Trump looks to use Supreme Court defeats as fuel to energize reelection campaign
The Supreme Court dealt a second blow to President Trump Thursday.
After the Supreme Court dealt him a second blow this week, President Donald Trump sought to transform the losses into political fuel for his reelection bid.
"Do you get the impression that the Supreme Court doesn’t like me?" the president tweeted, glossing over the fact that the rulings came from a conservative-leaning court, to which he has personally appointed two justices.
Blasting the rulings as “horrible & politically charged decisions,” the president said the outcomes prove “We need more Justices or we will lose our 2nd. Amendment & everything else.”
“Vote Trump 2020!” Trump tweeted.
In an appeal to his base, the president teased that he will do what he did in the 2016 campaign and again release a list of prospective justices he would appoint to the nation’s highest court if reelected to a second term.
“I will only choose from this list, as in the past,” Trump pledged and said he would release the list by Sept. 1.
In the 2016 campaign, the president used the list of prospective justices as a bid to appeal to those moderate conservative voters who might have been put off by his campaign rhetoric, or were otherwise reluctant to back him, by framing the election in terms of the balance on the court.
The president’s tweets came after the Supreme Court on Thursday struck down his attempt to end an Obama-era program aimed at protecting children brought to the United States by their parents without documentation. The DACA ruling came on the heels of a landmark ruling on Monday in which the court ruled that employment discrimination on the basis of sexual orientation or gender identity is prohibited under federal civil rights law.
Conservative Chief Justice John Roberts joined with the court’s four liberal-leaning justices in the 5-4 ruling, writing in the majority opinion that the administration failed to follow proper procedures in ending the program and did not consider how the decision would affect the so-called "Dreamers" who have come to rely on its protections, named after the DREAM Act that has failed to pass Congress.

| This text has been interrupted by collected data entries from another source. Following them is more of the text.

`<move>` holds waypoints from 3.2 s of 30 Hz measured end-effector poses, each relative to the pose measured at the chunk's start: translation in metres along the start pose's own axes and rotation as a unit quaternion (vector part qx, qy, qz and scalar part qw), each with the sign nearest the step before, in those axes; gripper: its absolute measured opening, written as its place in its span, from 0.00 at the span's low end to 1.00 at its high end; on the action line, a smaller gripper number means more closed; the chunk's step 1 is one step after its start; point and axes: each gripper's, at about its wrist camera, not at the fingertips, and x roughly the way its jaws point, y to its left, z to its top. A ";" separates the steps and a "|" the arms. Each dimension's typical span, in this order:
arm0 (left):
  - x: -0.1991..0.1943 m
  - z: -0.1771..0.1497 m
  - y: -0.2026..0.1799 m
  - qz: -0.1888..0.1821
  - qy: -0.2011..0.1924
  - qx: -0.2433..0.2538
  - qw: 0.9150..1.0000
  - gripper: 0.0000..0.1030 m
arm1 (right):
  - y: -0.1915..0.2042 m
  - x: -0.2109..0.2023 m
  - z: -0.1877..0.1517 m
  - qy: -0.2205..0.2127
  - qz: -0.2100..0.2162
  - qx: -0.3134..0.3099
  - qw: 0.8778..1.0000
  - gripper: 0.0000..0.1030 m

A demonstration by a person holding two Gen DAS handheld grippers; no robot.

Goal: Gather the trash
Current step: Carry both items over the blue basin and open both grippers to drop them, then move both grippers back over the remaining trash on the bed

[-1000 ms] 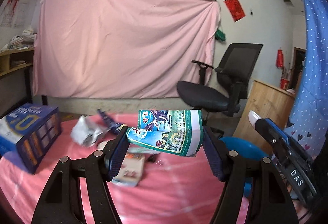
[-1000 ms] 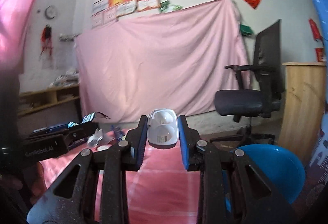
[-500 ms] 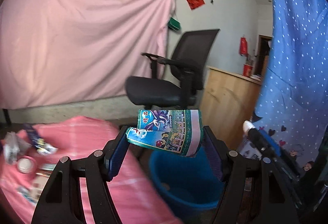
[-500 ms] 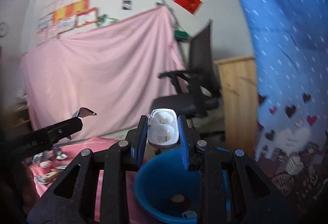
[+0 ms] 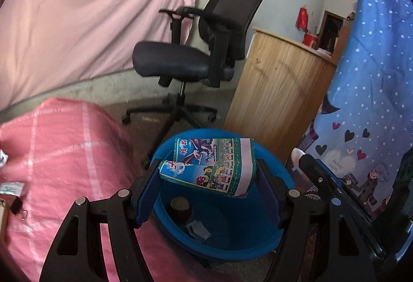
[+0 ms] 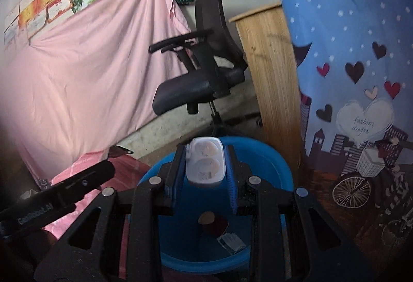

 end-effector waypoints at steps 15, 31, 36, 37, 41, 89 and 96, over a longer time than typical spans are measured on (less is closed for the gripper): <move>0.000 -0.005 0.009 0.007 0.020 -0.012 1.000 0.64 | -0.004 0.007 0.003 0.019 -0.006 0.007 1.000 0.48; -0.024 0.000 0.023 0.025 -0.016 -0.032 0.999 0.70 | 0.007 -0.007 0.008 -0.019 -0.006 -0.009 1.000 0.60; -0.053 -0.001 0.035 0.046 -0.055 -0.045 0.996 0.85 | 0.020 -0.020 0.014 -0.049 0.007 -0.026 0.998 0.79; -0.060 -0.002 0.038 0.052 -0.068 -0.048 0.995 0.89 | 0.024 -0.023 0.014 -0.056 0.011 -0.029 0.998 0.84; -0.093 -0.011 0.052 0.093 -0.117 -0.057 0.987 0.98 | 0.038 -0.031 0.015 -0.076 0.033 -0.040 0.996 0.96; -0.216 -0.125 0.219 0.229 -0.098 -0.124 0.961 0.91 | 0.249 0.011 -0.076 0.048 0.213 -0.292 0.931 0.88; -0.194 -0.122 0.233 0.183 -0.030 -0.154 0.971 0.53 | 0.260 0.029 -0.090 0.104 0.215 -0.314 0.919 0.68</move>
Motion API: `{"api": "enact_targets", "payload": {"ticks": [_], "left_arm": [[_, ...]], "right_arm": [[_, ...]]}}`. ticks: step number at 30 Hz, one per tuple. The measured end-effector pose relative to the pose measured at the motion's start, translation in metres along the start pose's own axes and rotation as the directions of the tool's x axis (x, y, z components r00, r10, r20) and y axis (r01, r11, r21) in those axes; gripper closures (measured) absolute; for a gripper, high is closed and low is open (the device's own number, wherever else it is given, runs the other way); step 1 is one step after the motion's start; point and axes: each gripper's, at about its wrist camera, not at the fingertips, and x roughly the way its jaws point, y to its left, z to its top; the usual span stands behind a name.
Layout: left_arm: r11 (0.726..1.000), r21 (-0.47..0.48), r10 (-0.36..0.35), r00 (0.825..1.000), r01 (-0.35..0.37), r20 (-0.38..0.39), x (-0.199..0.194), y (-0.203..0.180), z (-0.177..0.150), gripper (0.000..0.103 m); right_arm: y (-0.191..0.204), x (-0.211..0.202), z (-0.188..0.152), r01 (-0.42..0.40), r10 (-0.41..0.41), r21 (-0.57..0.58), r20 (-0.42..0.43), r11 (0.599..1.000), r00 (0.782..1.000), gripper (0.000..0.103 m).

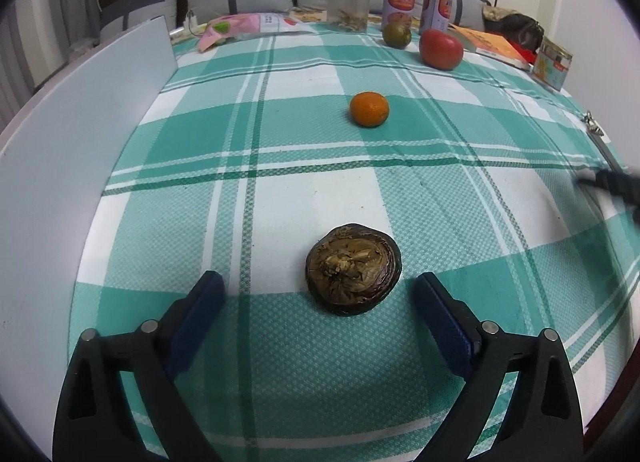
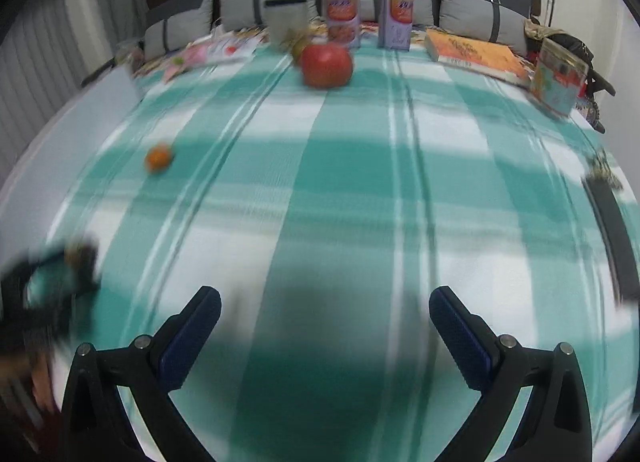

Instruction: Organize fruits

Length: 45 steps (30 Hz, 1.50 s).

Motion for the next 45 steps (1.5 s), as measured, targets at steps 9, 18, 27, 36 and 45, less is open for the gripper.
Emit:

The president was notably more subdued in his reaction to Monday's ruling, saying earlier this week that "we live with" what he said was a "very powerful decision."
But as the president also prepares to restart his in-person campaigning amid the ongoing pandemic with one of his signature rallies in Tulsa, Oklahoma, Saturday, the president is now seizing on the back-to-back defeats as proof that he needs four more years to push the Supreme Court's ideological balance further to the right.